27 settembre 2026.
«Che ve ne pare? Un uomo aveva due figli; rivoltosi al primo gli disse. “Figlio, va’ oggi a lavorare nella vigna. Questi rispose: “Vado, signore!”. Ma non andò. Si rivolse quindi al secondo e gli disse la stessa cosa. Questi rispose: ”Non ci vado!”. Ma poi, pentitosi, andò. Chi dei due fece la volontà del padre?». Rispondono: «L’ultimo». (Mt 21, 28-31)
Il Vangelo di questa settimana ci propone due modelli diversi ma ciascuno con una nota positiva. Ci invita a non imitare nessuno dei due ma a sommare ciò che c’è di buono in entrambi e cioè ci propone di mettere in pratica la risposta perfetta: fare la volontà di Dio senza protestare e lamentarci. Dato che ci sono persone che non fanno niente ma che hanno un buon carattere e altre che lavorano molto ma il cui modo di essere è insopportabile, allora perché non trasformarci in persone lavoratrici e anche gentili, che fanno il loro dovere senza vantarsi e sentirsi importanti e senza brontolare tutto il tempo?

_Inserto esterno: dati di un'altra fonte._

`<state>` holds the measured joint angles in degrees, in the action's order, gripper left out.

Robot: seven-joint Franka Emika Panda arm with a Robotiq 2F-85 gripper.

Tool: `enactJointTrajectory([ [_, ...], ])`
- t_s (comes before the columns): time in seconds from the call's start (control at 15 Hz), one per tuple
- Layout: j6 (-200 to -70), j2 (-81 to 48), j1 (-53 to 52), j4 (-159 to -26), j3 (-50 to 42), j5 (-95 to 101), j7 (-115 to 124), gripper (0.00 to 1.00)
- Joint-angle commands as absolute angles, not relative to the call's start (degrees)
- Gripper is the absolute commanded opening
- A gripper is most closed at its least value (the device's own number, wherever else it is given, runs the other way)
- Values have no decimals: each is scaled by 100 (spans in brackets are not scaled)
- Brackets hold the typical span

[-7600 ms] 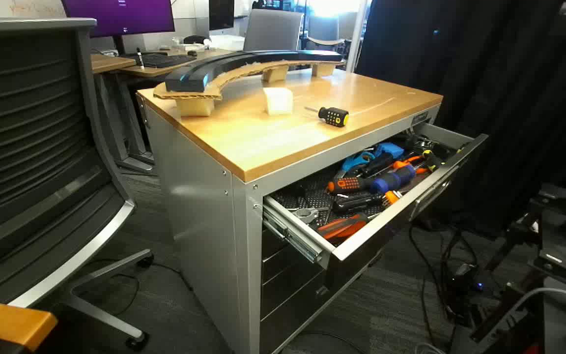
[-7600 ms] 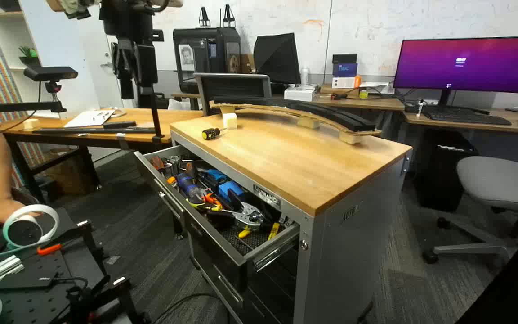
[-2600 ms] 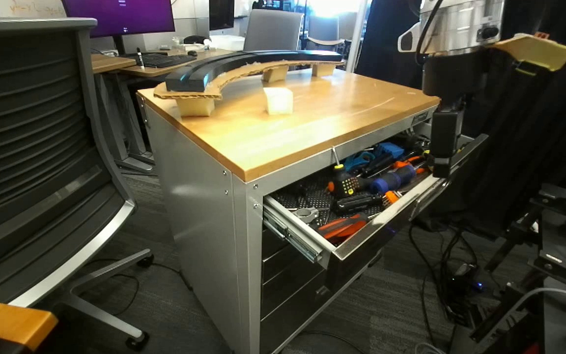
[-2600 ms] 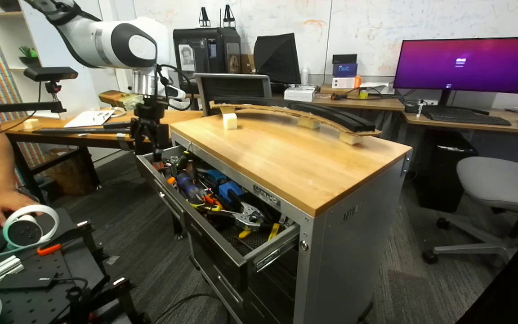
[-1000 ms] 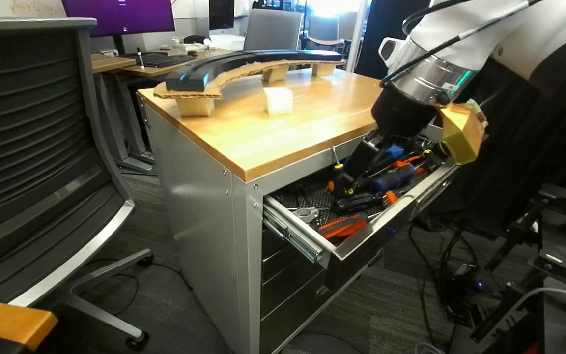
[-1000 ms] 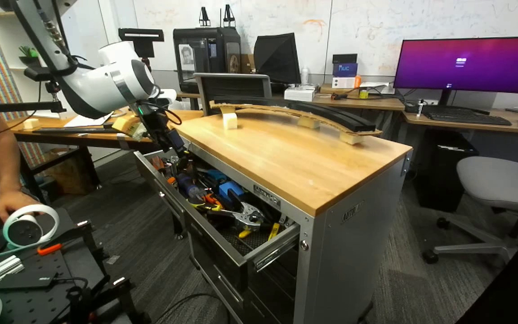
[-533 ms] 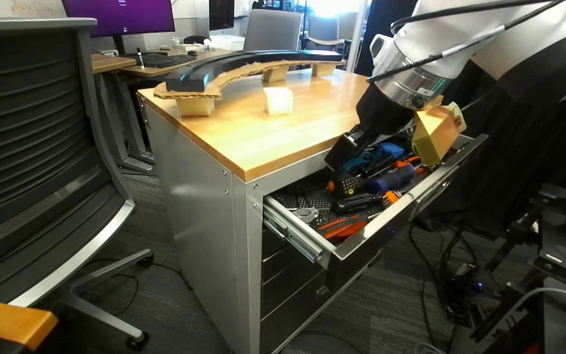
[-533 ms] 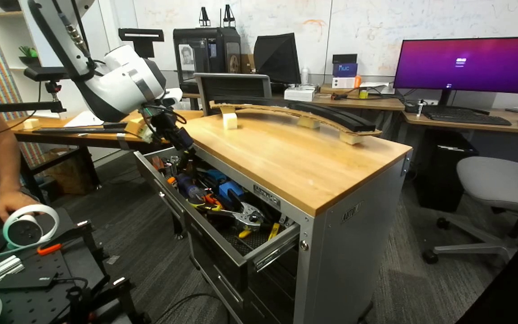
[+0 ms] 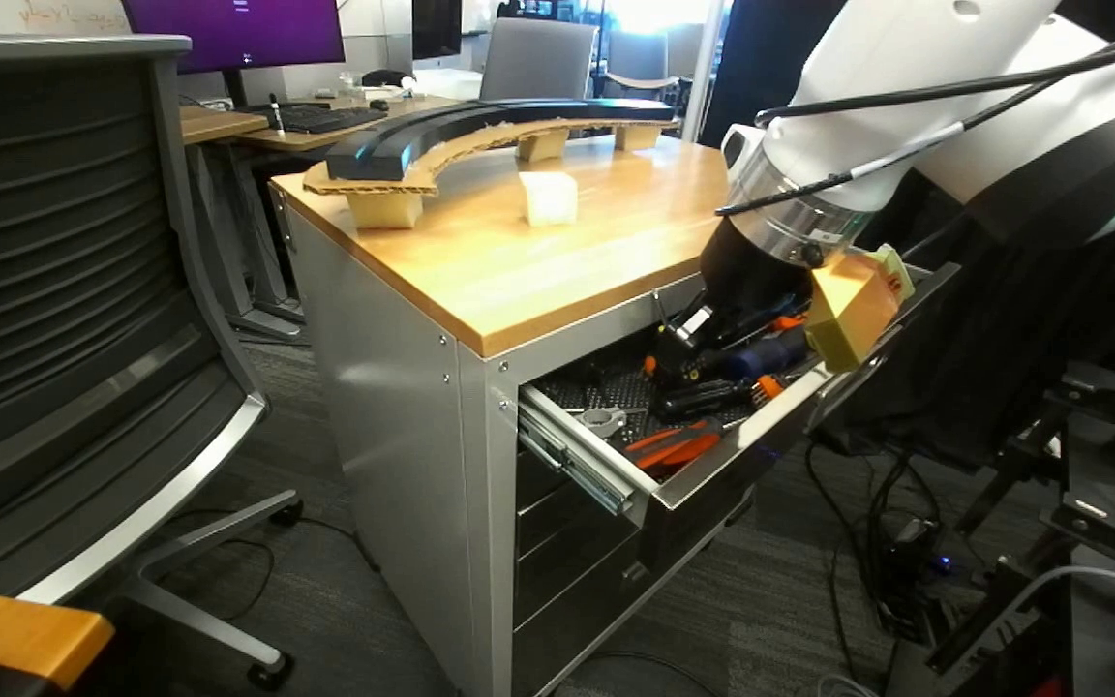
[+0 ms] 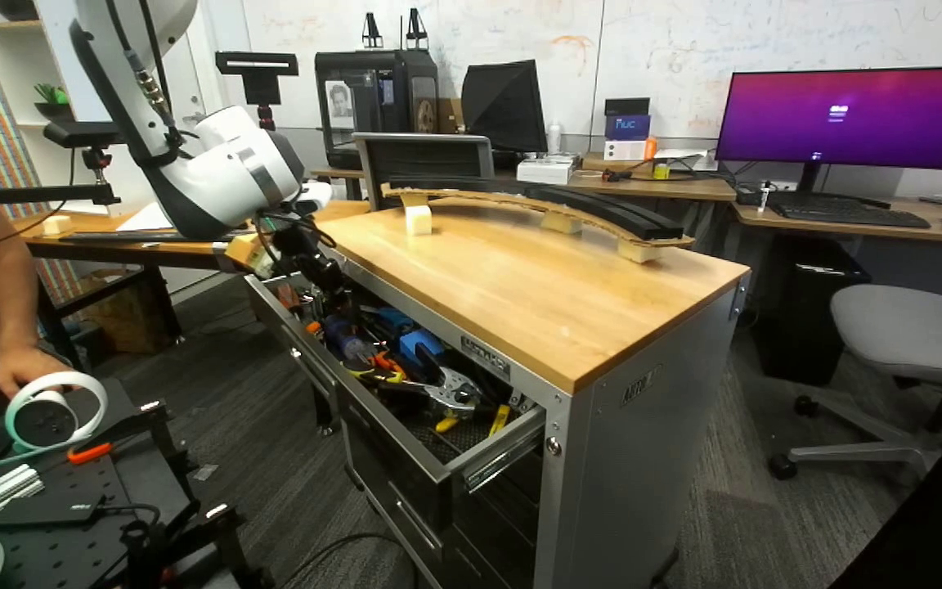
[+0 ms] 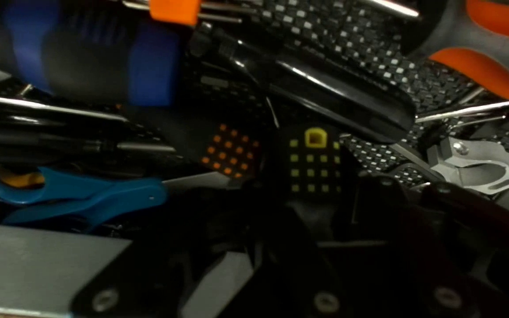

Ognuno di noi si trova molte volte nel corso della giornata con la “voce” del Signore la quale ci indica la strada da seguire. Quella “voce” ci parla attraverso la coscienza, le persone che ci circondano o, semplicemente, attraverso i nostri doveri. Occorre ascoltare la voce di Dio e obbedire cercando di farlo con la massima gioia possibile, riducendo al minimo le proteste o le lamentele perché le opere sono amore e Dio ha diritto a queste ultime.
Il Signore sta aspettando un terzo figlio da mandare a lavorare nella sua vigna che lo faccia senza lamentarsi e perfino ringraziandoLo di ciò. O forse si dovrebbe dire che sta aspettando una figlia? Forse sì, perché quel “terzo figlio” perfetto era una donna: la Vergine Maria.
Obiettivo: Farò le cose senza protestare senza rinfacciare agli altri che loro non le hanno fatte, senza sentirmi superiore. Le farò velocemente, senza dover aspettare domani.